| BCS Title Game Tickets BCS Title Game Tickets
Ever since the advent of the Bowl Championship Series in 1998, fans have had the opportunity to purchase BCS title game tickets. However, the format of this championship clash has changed substantially over the years. From 1999 through 2006, the game featured the #1 ranked team versus the #2 ranked team in one of the four Bowl Games that participated in the BCS, the Fiesta, Orange, Rose and Sugar Bowls. The first such match-up occurred on January 4, 1999, with the Tennessee Volunteers becoming the first ever BCS champions with a 23-16 victory over Florida State in the Fiesta Bowl at Sun Devil Stadium in Tempe, Arizona. The following year, it was New Orleans, Louisiana's turn to host the national championship contest, with Florida State downing Virginia Tech, 46-29, at the Sugar Bowl. Each of the four bowl games hosted the BCS championship twice before changes were made. Prior to the start of the 2006 football season, Bowl Championship Series officials decided to create an additional game, to be annually played on January 8 at the site of one of the four previously mentioned bowl games. Thus was the official BCS National Championship Game born.

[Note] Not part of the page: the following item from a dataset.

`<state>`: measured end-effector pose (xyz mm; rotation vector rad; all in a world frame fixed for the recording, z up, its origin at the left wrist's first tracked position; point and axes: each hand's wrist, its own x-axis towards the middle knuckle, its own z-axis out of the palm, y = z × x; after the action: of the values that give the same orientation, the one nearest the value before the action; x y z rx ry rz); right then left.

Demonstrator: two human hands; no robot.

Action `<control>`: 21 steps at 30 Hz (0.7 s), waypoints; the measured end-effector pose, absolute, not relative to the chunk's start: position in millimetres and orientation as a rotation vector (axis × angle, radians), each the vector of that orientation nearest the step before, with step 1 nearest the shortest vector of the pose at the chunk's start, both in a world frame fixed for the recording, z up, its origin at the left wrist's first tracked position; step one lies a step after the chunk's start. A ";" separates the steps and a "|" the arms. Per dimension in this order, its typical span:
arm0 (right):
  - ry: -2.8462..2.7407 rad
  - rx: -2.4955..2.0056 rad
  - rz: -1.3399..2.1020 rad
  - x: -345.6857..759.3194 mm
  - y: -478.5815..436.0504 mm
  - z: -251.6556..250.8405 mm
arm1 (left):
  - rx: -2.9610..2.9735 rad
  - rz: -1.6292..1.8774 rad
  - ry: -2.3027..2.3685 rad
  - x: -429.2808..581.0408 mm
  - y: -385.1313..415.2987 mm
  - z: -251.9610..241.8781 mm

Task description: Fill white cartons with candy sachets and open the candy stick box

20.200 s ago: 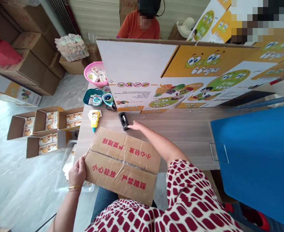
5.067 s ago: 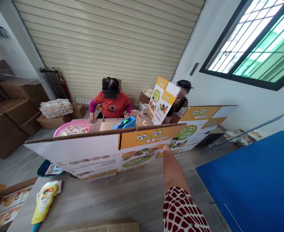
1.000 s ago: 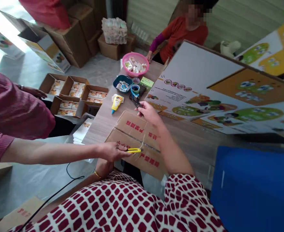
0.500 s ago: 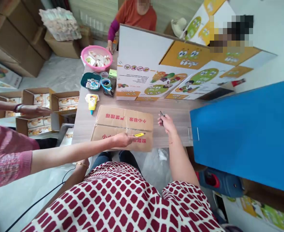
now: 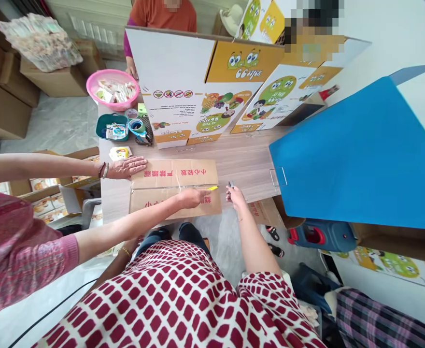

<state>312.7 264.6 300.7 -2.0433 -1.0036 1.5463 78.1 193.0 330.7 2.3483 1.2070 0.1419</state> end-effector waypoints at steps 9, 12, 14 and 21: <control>-1.002 -2.116 1.471 313.0 248.4 268.2 | 2.491 -0.136 1.066 77.7 216.6 341.1; -1.014 -2.117 1.472 311.7 241.7 262.1 | 2.495 -0.153 1.086 70.4 214.8 338.1; -1.025 -2.115 1.477 310.5 237.7 259.1 | 2.490 -0.164 1.114 63.8 209.0 336.0; -1.029 -2.139 1.462 309.9 232.7 253.8 | 2.447 -0.211 1.206 14.3 161.2 328.3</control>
<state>309.9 232.7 253.8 -2.1390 -1.0290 1.4616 14.3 161.2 328.3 2.4469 1.2061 -0.2111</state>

Before BCS Title Game Tickets
Of course, any college football fan worth his or her salt knows they were crowning national champions long before BCS title game tickets came along. Originally, coaches and the sports media simply elected national champions based on their opinion of which team was the best in college football. In fact, there were times when the top two rated schools never took the field against each other, leading to much speculation and conjecture. In the early 1990s, the commissioners of the Big East, ACC, and several other conferences began working on what would become the Bowl Coalition, an agreement that attempted to create predetermined bowl conference match-ups in the hopes of determining a true champion on the field. But the limited scope of the match-ups, in addition to the fact that the Big Ten and the Pac-10 were not involved, doomed the Coalition from the very beginning. In 1995, the system was tweaked to place the ACC, Big East, Big Eight, SEC and Southwest Conference champions into the Orange, Fiesta and Sugar Bowls. Over time, more changes occurred to the system. The Big Eight and SWC merging to form the Big 12 and the Rose Bowl, the Big Ten and the Pac-10 eventually came on board, and the foundation for the modern day BCS system of determining a national champion was established.